■ What the task requires:
Filter out all lines without the word "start" from the data below, please, and copy the rest.

■ The data:
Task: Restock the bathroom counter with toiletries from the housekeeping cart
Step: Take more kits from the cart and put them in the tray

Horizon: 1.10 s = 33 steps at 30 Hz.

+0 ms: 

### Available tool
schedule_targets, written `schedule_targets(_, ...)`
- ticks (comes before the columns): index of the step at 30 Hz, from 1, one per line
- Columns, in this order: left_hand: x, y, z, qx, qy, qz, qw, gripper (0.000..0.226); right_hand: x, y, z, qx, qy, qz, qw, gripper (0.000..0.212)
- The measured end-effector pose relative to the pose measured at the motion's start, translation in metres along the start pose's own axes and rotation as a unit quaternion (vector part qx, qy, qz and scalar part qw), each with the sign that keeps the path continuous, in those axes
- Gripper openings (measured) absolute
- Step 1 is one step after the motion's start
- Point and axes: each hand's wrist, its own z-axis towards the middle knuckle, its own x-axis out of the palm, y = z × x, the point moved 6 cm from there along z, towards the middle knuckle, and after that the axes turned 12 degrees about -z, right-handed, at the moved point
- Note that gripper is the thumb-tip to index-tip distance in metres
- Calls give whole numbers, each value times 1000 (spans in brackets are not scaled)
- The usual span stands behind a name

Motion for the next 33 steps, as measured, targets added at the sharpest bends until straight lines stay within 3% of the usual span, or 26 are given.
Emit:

■ Task solution:
- The measured end-effector pose relative to the pose measured at the motion's start, translation in metres along the start pose's own axes and rotation as a unit quaternion (vector part qx, qy, qz and scalar part qw), each with the sign that keeps the path continuous, in those axes
- Step 1 is one step after the motion's start

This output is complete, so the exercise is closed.